Use the calculator above to compute exact and cumulative binomial probabilities for pass/fail processes, with a full probability mass function chart, a distribution table and an acceptance-sampling context view. The binomial distribution is the right tool whenever each trial has two outcomes and the probability of success stays constant.
The binomial distribution describes the probability of obtaining exactly k successes in n independent trials, where each trial has the same probability p of success. It is the foundation of attribute-sample acceptance plans, defect-rate inference and many quality control techniques.

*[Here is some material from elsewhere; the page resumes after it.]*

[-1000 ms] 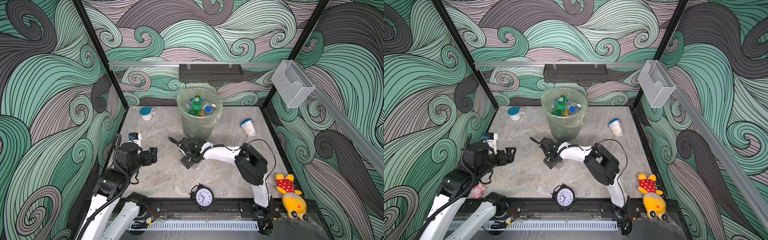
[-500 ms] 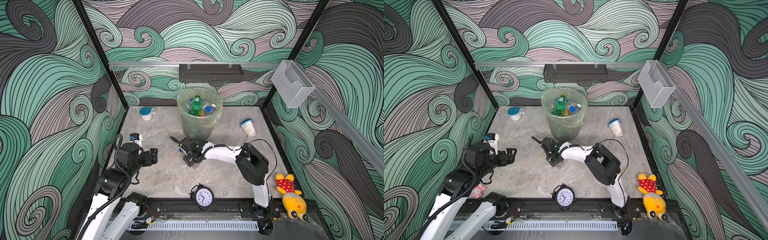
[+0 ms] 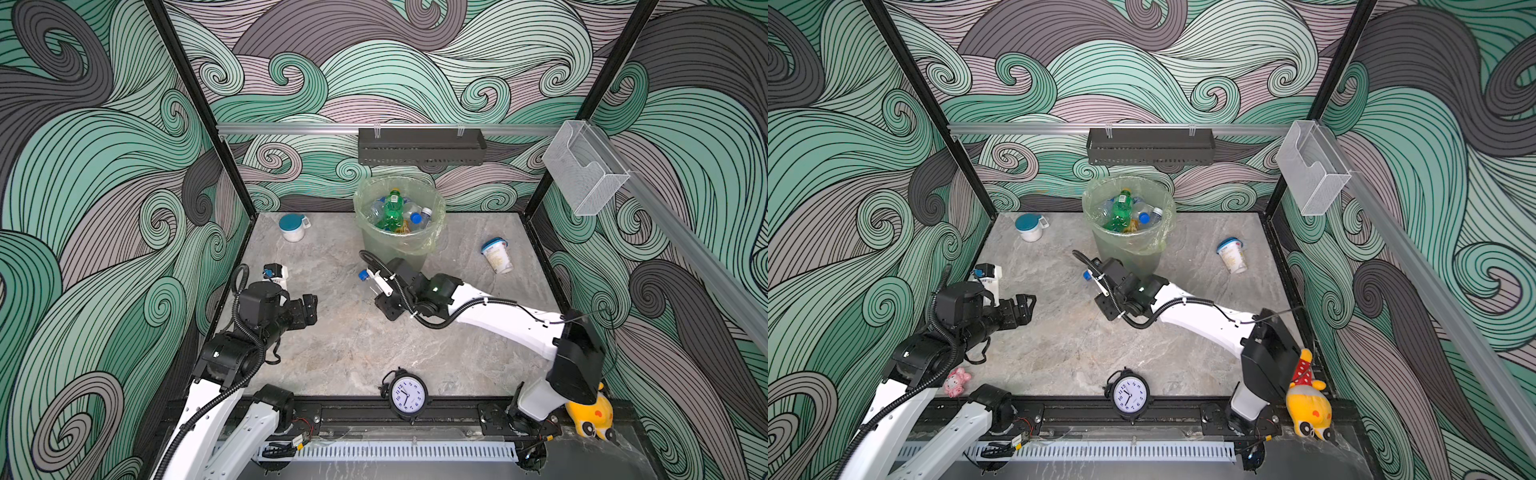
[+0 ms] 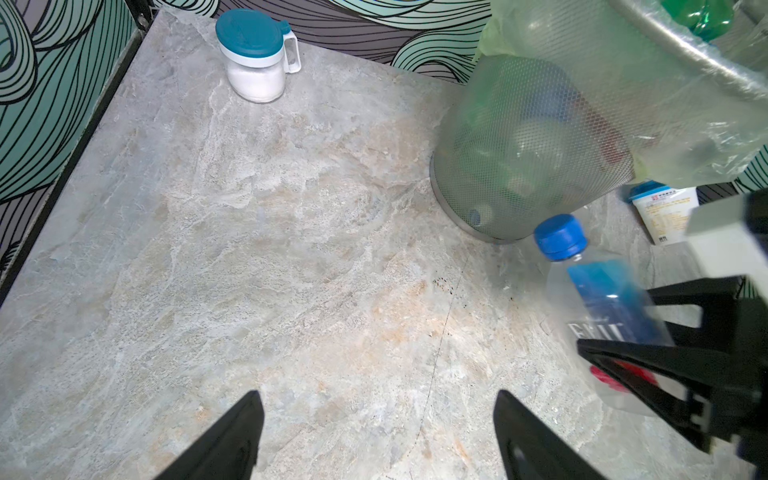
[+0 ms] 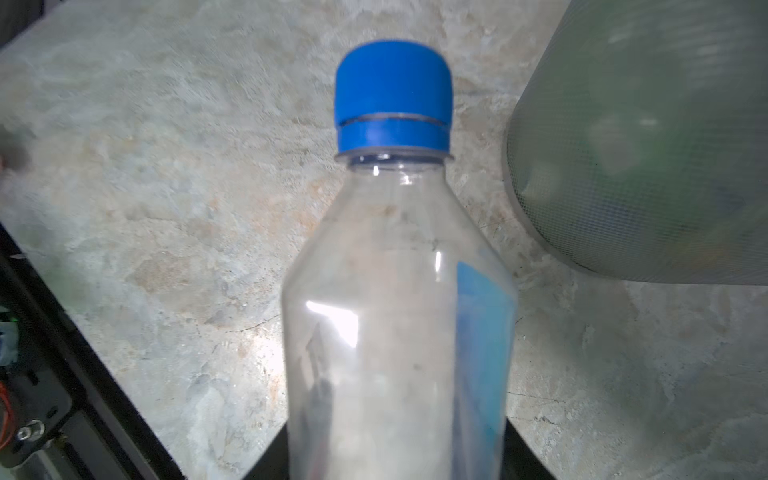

P(X = k) = C(n,k) × pᵏ × (1−p)^(n−k), where C(n,k) is the number of ways to choose k from n. The cumulative version sums probabilities for X ≤ k or X ≥ k. The calculator handles both, plus the practical question "what is the chance of zero defects given this defect rate?".
A supplier claims a 2% defect rate. You inspect 100 units. The probability of finding zero defects: P(X = 0) = C(100,0) × 0.02⁰ × 0.98¹⁰⁰ ≈ 0.133, or 13%. There is an 87% chance of seeing at least one defect — useful context for acceptance decisions.
If the actual rate is 5%, P(X = 0) drops to 0.6%. A zero-defects result from 100 units is very strong evidence the rate is well below 5% — but not below 1%. The binomial lets you calculate exactly what the data says.
Binomial probabilities turn defect counts into defensible statements about underlying defect rates. They make acceptance sampling work rigorously rather than by gut feel.
Use the binomial for any pass/fail data with a constant success probability — supplier audits, sample acceptance, A/B test results, machine reliability and survey response.
The binomial sits behind attribute sample size, p-chart and np-chart control charts, and defect-rate inference. It is also the foundation for the rare-event Poisson approximation.
Use the binomial output to set acceptance criteria, validate supplier defect-rate claims, or design pass/fail audits with the right power. Pair with attribute sample size calculations.
Combine the binomial with attribute sample size, p-charts and DPMO for a complete pass/fail inferential workflow.
The probability distribution of the number of successes in n independent trials, where each trial has the same probability p of success.
When trials are independent, each has two outcomes, and the probability of success stays constant. Examples: supplier defect rates, A/B test conversions, pass/fail audits.
Exact: P(X = k) — the chance of exactly k successes. Cumulative: P(X ≤ k) or P(X ≥ k) — the chance of at most or at least k. Acceptance plans usually need cumulative.
When trials are not independent, when p changes during sampling (use hypergeometric), or when n is large and p is small (the Poisson approximation may be simpler).
Acceptance plans use cumulative binomial probabilities to set the maximum allowable defects in a sample at a chosen confidence level. Zero-acceptance plans (c = 0) are a special case.
Want to understand how binomial distributions apply to pass/fail and defect analysis? The Green Belt covers this in full.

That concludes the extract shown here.